The project features a multi-disciplinary approach that addresses the threat posed by an emerging fungal pathogen, Candida auris. Alarmingly, within only seven years this multi-drug resistant pathogen has become widespread across numerous countries, including the UK. These issues are now in the public domain http://www.bbc.co.uk/news/health-44160730
Only one new class of antifungal drugs has reached the clinic in the last 30 years. This, added to frequency of nosocomial fungal infections having risen sharply over the past few decades, means that there is a pressing need for new broad antifungals as well as antifungals targeted to emerging pathogens. This project seeks to develop the C.auris molecular genetic toolkit to enable manipulation of its genome, to generate a strain of C.auris lacking many of the multi-drug resistance pumps and with an increased in membrane fluidity. This will involve application of cutting edge molecular genetic techniques to manipulate the C.auris genome including the CRISPR-cas9 system, that enables standardized (multiplexed) construction of gene deletions, multi-pathway integrations and site-directed single-nucleotide mutagenesis. The effects on membrane fluidity will be assessed by fluorescence polarization and HRMAS NMR metabolomics. This drug-sensitized strain will be used to screen chemical libraries, to identify lead compounds that inhibit growth of Candida sp. The recently developed Galleria mellonella invertebrate model of systemic candidiasis will be employed to explore the impact of drugs that emerge from such screens.

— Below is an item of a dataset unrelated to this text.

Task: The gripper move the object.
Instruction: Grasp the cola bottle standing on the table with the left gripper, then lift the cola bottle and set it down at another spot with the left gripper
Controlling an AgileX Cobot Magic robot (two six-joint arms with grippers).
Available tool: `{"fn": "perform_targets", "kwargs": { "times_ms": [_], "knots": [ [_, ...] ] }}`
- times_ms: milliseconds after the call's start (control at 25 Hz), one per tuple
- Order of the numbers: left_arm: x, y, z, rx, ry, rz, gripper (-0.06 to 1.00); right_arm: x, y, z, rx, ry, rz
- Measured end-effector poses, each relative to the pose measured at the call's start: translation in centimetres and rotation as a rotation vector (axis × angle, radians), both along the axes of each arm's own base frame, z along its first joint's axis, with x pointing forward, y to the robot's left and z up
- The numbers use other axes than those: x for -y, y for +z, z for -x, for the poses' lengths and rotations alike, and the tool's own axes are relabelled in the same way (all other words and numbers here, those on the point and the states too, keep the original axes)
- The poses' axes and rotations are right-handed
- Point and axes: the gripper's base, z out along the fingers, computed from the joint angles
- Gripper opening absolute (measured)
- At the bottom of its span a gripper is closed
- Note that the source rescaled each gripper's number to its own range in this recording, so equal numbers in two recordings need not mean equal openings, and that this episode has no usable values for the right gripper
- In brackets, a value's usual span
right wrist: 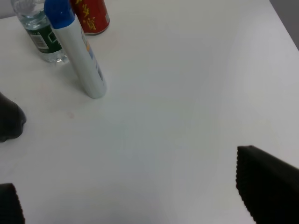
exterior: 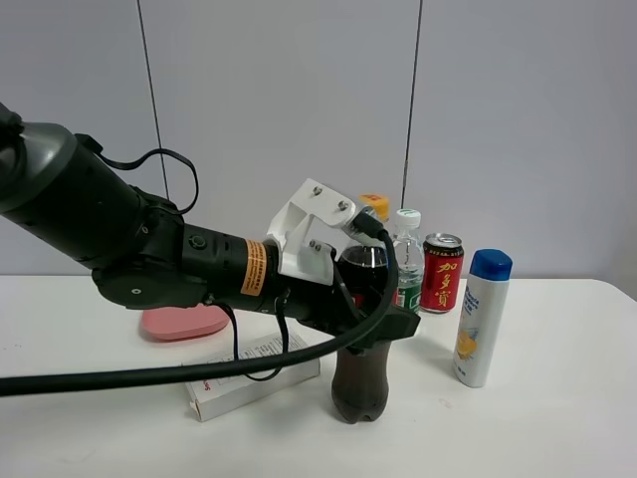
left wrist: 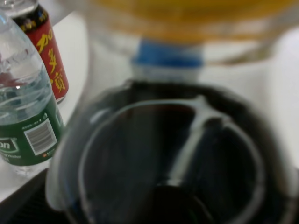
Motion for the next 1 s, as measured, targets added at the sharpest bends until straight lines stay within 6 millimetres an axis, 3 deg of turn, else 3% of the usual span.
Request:
{"fn": "perform_targets", "kwargs": {
  "times_ms": [280,360,440,520,560,800,1000],
  "knots": [
    [0.5,-0.1,-0.2,-0.003,-0.004,0.007,0.89,0.0,0.0,0.0,0.0,0.0,0.0],
    [0.5,-0.2,-0.2,-0.006,-0.004,0.005,0.81,0.0,0.0,0.0,0.0,0.0,0.0],
    [0.5,-0.3,-0.2,-0.008,-0.004,0.004,0.56,0.0,0.0,0.0,0.0,0.0,0.0],
    [0.5,-0.5,-0.2,-0.01,-0.005,0.001,0.14,0.0,0.0,0.0,0.0,0.0,0.0],
    [0.5,-0.5,-0.2,-0.009,-0.006,0.0,0.02,0.0,0.0,0.0,0.0,0.0,0.0],
    [0.5,-0.4,-0.2,-0.008,-0.005,0.002,0.02,0.0,0.0,0.0,0.0,0.0,0.0],
    [0.4,0.8,-0.2,0.023,-0.006,-0.017,0.01,0.0,0.0,0.0,0.0,0.0,0.0]
  ]
}}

C.auris and C.albicans are sensitive to derivatives of Dequalinium, a quaternary ammonium cation and bola-amphiphile commonly used as an antiseptic. The extensive repertoire of molecular-genetic resources developed in the baker’s yeast S. cerevisiae, will be used to probe the mode of action of such compounds. This will reveal facets of cell biology that are involved in bolalipid toxicity. Data will be validated by modulation of the relevant biological pathways, via gene deletion or over-expression as well as biochemical approaches involving assessing the activation states of any signal transduction pathways that respond to derivatives of Dequalinium. We will use the outcome of this approach to inform our attempts using medicinal chemistry to synthesize variants of the bolalipid with enhanced antifungal activity, testing them against C.albicans and C.auris.
Application Deadline Applications must be complete, including both references, by 11th January 2019 at 5pm
Fully funded place including home (UK) tuition fees and a tax-free stipend in the region of £16,777pa (plus £2000pa from the Industrial partner). Students from the EU are welcome to submit an application for funding, any offers will be subject to BBSRC approval and criteria.